She sighed and she sounded rather upset. It made me feel rather guilty. Perhaps I had been a bit judgemental with her appearance. And then I remembered that she had broken into my house in the first place. And then I remembered that this train of thought was silly because SHE ISN’T REAL! I put my hand to head. I just couldn’t take it all in. ‘Please don’t let this happen to me’ I said to myself ‘not today of all days’.

“Look. I don’t know why I am here either, OK?” I looked at her with confusion and she just stared down at the floor looking forlorn. I decided it was best not to talk about it. Perhaps we were both having a bad day.

We eventually go to the college and by that point my companion was complaining about how tired she was. When she saw the college she asked excitedly if that was it and when I said yes she bolted towards the door, yelling for me to hurry up. Was she attending the college to? Perhaps she was trying to make friends? I didn’t see why she had to follow me if she wasn’t and what on earth did she mean by ‘I don’t know why I am here either?’ But, again, I digress and I guess I just have to wait and see whether she will disappear or not. Hopefully, she will disappear before I get to my first meeting in the college.
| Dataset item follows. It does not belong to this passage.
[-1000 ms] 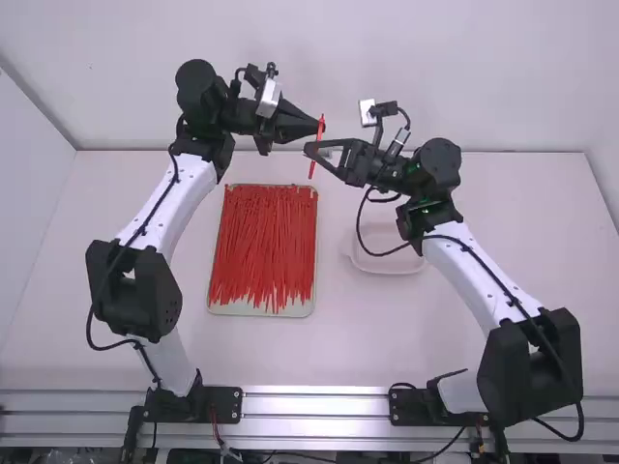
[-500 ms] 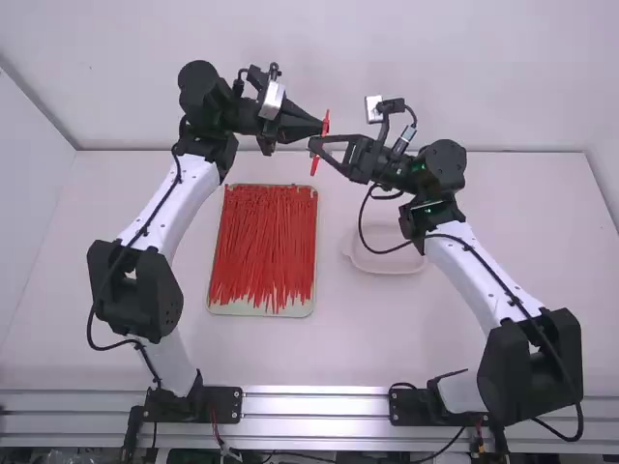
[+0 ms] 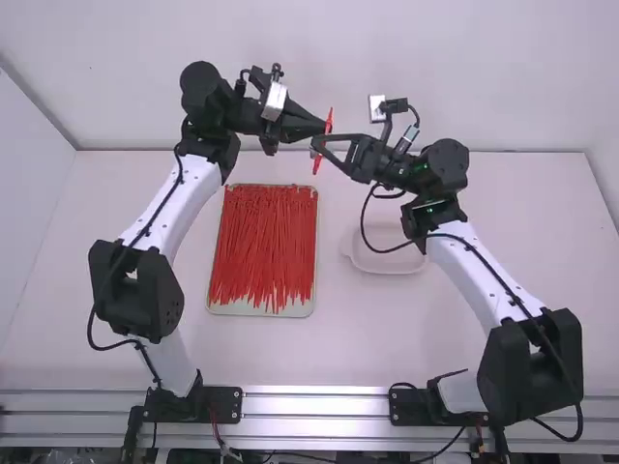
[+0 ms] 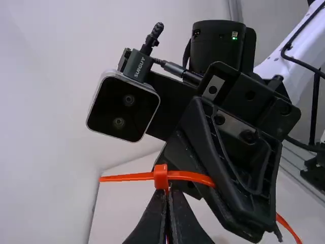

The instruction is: Fasten the cable tie

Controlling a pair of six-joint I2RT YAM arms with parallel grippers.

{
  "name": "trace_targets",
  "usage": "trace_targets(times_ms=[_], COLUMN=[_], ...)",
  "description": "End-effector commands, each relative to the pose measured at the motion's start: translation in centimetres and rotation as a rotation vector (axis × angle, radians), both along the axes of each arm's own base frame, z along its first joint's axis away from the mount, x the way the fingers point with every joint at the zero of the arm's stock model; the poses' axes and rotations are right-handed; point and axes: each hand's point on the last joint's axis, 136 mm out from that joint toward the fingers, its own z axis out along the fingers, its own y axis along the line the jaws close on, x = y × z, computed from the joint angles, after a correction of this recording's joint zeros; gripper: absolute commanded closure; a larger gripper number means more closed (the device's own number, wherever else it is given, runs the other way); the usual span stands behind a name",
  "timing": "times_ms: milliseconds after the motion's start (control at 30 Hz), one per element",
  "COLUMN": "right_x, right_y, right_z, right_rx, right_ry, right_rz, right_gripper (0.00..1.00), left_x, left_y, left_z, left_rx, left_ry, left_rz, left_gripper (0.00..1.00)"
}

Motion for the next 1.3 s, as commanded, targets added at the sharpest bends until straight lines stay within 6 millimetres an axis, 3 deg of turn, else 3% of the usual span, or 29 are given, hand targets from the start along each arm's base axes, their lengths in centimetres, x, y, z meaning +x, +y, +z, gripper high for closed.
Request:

When I entered she continued to wander next to me and comment on the others. “Shit, she’s fat! Oh and look at her! I bet she is a right bitch with that jacket. Oh, do you seriously think you look good in THAT T-Shirt. Jesus Christ, what a retard.”

I desperately tried to ignore her but I drew the line at calling someone retarded “Can you please STOP!” I yelled and everyone turned around to look at me like some kind of cartoon sketch. It was horrible.  
“Oh great move there, genius. What are you even studying anyway? Can’t be psycholestorol or whatever it is called. Eh I don’t give a fuck” I just put my head down and continued onward without a word for a while before she started making comments again.

“I just want to go to class and get this day over with. Please. I just want to go to class” I said to her.  
She soon stopped grinning and she started to fidget a lot by rubbing the back of her neck with her right hand. “alright, alright” She mumbled quietly.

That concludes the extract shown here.